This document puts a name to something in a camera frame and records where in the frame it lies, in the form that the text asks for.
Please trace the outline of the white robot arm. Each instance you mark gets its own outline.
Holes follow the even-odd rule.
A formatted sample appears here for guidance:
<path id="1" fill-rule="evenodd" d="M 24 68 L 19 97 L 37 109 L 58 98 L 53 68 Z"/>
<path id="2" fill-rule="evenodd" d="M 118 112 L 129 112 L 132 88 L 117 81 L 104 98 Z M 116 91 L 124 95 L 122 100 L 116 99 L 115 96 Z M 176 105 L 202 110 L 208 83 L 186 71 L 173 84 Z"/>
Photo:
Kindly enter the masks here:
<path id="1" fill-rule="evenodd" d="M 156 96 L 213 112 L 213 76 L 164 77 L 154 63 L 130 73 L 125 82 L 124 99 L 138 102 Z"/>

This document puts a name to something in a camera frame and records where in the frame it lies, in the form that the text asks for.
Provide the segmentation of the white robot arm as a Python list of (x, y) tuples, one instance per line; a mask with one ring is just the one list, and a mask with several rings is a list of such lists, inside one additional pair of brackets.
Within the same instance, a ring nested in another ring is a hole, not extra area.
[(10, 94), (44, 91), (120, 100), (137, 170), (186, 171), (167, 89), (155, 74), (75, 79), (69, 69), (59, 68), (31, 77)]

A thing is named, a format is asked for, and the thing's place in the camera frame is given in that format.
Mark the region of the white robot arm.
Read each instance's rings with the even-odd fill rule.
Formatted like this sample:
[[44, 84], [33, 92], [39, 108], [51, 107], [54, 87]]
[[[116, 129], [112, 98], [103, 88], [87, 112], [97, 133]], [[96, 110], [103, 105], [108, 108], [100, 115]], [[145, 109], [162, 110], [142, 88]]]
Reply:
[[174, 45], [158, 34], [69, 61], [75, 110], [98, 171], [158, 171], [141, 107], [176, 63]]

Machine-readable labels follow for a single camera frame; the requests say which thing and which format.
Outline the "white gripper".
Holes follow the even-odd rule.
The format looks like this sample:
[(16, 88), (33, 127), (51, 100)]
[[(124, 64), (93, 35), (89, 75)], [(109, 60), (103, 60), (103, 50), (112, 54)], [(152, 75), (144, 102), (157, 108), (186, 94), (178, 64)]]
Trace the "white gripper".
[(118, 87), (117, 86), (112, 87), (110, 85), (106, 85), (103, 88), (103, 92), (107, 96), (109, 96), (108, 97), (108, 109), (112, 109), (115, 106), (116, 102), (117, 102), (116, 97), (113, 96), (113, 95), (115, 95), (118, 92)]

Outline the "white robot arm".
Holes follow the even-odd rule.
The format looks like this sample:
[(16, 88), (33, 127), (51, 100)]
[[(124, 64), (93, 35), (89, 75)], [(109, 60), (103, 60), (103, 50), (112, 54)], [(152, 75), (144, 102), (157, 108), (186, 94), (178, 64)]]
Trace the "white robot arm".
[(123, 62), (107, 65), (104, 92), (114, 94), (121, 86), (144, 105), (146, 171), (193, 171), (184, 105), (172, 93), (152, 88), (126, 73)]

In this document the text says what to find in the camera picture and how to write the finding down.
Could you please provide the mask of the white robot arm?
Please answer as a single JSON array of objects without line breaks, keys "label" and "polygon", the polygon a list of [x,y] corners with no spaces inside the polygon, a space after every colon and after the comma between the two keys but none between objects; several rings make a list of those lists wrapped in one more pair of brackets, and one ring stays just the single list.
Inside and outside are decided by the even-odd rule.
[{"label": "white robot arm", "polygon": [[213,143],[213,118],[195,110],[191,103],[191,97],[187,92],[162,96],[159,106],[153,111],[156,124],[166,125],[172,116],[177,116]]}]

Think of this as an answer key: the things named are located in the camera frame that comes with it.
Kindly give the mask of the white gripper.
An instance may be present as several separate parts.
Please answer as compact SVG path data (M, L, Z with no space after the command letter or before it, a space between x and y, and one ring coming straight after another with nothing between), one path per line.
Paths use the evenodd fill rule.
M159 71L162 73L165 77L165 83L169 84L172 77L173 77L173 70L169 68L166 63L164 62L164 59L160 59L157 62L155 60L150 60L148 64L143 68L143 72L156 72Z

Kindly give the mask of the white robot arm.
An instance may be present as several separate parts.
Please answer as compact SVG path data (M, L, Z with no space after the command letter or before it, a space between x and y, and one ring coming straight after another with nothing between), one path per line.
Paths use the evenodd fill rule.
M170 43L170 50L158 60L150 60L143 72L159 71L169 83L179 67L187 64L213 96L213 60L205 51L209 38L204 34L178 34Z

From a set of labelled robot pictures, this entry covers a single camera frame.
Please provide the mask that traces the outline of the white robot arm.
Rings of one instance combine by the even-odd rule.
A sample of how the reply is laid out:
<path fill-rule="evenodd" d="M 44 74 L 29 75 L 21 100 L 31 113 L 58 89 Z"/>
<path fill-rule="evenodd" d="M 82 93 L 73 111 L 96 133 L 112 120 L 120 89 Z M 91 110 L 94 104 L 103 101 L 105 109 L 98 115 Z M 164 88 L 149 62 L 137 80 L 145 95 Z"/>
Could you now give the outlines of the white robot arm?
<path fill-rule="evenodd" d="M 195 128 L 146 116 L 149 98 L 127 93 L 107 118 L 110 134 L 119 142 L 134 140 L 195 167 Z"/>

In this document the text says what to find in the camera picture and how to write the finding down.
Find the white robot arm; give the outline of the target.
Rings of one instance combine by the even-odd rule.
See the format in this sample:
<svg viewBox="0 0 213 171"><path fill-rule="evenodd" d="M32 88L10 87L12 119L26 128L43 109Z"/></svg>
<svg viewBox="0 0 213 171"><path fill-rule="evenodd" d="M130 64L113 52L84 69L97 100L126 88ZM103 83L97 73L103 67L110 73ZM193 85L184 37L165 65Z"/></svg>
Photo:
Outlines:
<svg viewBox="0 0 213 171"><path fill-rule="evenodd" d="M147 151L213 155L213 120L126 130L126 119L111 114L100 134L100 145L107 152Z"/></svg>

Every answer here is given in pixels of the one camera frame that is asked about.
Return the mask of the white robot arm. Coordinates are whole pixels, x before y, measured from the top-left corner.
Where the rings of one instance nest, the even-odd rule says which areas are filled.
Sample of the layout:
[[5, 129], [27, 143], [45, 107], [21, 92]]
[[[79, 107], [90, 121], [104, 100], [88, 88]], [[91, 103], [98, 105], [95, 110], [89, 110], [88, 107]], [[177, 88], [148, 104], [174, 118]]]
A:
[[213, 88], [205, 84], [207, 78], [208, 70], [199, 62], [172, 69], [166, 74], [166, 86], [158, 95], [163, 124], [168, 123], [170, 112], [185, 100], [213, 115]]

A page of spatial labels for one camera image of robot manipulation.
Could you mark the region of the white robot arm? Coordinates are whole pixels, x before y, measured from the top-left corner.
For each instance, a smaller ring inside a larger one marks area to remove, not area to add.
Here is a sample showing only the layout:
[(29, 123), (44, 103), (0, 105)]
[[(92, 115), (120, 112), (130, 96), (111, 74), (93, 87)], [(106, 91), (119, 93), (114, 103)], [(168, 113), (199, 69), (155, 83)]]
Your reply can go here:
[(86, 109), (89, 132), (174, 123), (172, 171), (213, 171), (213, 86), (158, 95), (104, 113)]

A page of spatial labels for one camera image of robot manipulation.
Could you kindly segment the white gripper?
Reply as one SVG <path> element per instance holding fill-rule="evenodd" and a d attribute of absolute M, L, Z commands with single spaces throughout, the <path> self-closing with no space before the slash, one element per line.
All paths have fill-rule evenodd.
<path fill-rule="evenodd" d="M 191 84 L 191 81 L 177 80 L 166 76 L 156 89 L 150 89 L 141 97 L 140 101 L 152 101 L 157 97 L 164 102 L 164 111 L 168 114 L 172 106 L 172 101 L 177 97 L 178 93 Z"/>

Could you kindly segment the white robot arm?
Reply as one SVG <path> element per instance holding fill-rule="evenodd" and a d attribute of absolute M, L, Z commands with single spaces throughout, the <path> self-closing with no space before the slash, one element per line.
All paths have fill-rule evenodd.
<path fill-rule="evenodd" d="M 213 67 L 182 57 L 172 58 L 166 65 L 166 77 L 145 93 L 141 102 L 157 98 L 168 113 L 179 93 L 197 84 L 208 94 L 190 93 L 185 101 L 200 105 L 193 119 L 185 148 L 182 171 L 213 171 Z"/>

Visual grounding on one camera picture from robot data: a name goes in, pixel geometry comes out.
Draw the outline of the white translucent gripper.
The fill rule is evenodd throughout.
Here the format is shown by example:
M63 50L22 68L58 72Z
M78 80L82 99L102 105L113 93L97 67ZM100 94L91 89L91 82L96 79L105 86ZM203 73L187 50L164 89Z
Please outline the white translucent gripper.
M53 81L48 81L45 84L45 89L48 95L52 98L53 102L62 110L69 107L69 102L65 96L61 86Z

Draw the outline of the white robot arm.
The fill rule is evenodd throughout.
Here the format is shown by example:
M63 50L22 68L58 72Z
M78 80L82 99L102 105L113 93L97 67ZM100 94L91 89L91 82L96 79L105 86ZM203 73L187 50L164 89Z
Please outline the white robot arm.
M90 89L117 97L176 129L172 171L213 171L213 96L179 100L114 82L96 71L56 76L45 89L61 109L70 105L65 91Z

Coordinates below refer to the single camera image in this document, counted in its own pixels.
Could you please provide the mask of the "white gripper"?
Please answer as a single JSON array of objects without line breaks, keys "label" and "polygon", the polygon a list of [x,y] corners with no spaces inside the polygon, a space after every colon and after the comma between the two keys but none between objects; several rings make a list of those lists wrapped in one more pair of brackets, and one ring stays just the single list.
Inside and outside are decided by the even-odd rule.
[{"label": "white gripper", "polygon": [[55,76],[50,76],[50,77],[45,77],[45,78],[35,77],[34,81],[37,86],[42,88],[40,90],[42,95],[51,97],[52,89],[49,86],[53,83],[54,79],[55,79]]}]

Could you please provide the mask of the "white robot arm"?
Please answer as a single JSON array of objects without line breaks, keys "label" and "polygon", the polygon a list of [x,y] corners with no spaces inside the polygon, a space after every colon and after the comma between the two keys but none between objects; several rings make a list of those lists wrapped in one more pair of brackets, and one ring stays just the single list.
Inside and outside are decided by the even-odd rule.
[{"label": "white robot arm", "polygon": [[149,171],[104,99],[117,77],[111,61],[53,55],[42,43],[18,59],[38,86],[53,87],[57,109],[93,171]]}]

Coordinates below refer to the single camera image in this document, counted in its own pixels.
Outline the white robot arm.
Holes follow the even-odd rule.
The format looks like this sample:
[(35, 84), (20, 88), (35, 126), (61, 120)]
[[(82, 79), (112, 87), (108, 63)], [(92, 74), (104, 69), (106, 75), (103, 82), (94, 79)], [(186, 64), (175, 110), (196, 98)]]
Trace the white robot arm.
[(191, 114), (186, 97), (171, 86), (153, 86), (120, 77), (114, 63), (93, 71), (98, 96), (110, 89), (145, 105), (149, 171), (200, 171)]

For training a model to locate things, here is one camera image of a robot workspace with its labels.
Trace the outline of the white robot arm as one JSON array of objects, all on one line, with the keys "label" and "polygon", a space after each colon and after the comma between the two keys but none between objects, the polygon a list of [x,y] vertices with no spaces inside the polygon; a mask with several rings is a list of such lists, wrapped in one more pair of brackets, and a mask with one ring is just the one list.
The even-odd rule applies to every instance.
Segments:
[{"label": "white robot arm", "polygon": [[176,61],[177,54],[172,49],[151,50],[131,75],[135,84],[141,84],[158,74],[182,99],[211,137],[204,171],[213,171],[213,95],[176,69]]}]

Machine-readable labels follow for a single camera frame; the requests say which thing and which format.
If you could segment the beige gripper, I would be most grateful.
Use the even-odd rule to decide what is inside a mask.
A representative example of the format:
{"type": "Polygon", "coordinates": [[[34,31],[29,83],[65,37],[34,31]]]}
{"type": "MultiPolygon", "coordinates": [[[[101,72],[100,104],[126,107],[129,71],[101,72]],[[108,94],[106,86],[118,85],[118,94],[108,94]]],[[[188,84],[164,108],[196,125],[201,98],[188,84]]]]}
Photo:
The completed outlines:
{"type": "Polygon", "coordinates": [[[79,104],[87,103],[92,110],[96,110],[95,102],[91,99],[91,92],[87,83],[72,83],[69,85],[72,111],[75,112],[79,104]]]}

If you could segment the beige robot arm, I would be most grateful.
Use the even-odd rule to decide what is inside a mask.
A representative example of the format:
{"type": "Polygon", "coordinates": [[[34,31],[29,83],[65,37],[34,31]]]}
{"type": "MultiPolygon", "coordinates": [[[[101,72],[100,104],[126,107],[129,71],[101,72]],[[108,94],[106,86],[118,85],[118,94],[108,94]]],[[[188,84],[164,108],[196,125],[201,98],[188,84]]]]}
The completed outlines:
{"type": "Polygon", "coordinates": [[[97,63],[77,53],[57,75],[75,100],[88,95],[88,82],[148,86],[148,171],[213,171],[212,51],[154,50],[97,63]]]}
=-=-=-=-=
*Try it*
Set out every line from the material that contains the string "would".

*Completed task*
If you could segment the beige gripper, I would be most grateful.
If you could segment the beige robot arm, I would be most grateful.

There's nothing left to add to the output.